Healthcare providers with electronic health-record systems will have a new wrinkle to contend with—data segmentation to protect patient privacy—thanks to the newly released omnibus federal privacy and security rule.
HHS' rule released last week puts regulatory flesh on the legislative bones of the more stringent privacy provisions of the American Recovery and Reinvestment Act of 2009. It includes a requirement restoring to patients a limited right of control over the sharing of their healthcare records.
A provision of the rule obliges providers to comply with a patient request that records of a treatment or procedure not be shared with his or her health plan, if the patient pays for that treatment out of pocket and in full.
Most of a patient's federal rights to control the movement of their healthcare records for treatment, payment and other healthcare operations were wiped out in 2002 by a revision by HHS of the privacy rule under the Health Insurance Portability and Accountability Act of 1996. But certain patient-consent requirements remained under federal laws governing treatment of veterans, and for nonveterans, for treatment at federally supported drug and alcohol treatment facilities, and under various state laws, which particularly cover sensitive conditions such as mental health, HIV/AIDS and other sexually transmitted diseases.
The ARRA provision, however, is not disease specific, applying to treatment for any medical condition. The effective date of the new rule is March 25, with compliance required within 180 days.
Federal rule writers recognized that compliance, from a technical standpoint, will be a bit of sticky wicket.

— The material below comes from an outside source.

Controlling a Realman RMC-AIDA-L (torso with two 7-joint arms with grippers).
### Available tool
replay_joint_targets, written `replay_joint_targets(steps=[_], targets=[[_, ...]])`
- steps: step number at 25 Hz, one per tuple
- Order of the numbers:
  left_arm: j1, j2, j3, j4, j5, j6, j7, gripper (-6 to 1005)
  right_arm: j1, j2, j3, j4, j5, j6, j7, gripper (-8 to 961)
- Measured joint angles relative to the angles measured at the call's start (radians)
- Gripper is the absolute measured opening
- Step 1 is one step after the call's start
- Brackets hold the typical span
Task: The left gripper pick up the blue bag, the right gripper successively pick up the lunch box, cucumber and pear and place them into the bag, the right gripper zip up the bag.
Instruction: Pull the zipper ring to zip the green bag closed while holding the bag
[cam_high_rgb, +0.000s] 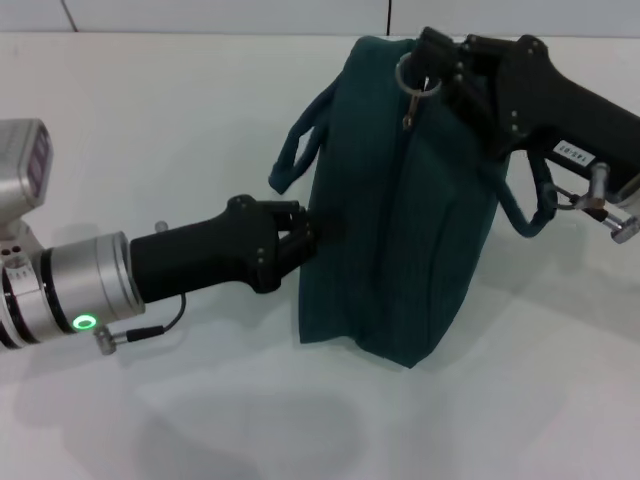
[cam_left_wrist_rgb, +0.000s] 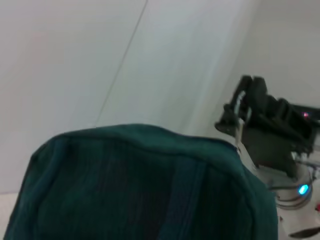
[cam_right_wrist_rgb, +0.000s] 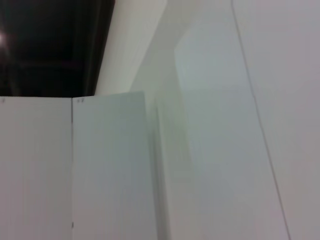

“Many commenters raised concerns with and requested guidance on how to operationalize a restriction,” they noted. “Several commenters were concerned with having to create separate records to ensure that restricted data is not inadvertently sent to or accessible by the health plan or to manually redact information from the medical record prior to disclosure to a health plan. Commenters argued that having to segregate restricted and unrestricted information or redact restricted information prior to disclosure would be burdensome as such a process would generally have to occur manually, and may result in difficulties with ensuring that treating providers.”
HHS noted this could be particularly problematic with electronic prescribing, since current systems aren't capable of flagging a downstream pharmacist that the bill for the prescription won't be sent to the patient's insurance plan. Thus, when “the provider electronically sends prescriptions to the pharmacy to be filled, the pharmacy may have already billed the health plan by the time the patient arrives at the pharmacy.”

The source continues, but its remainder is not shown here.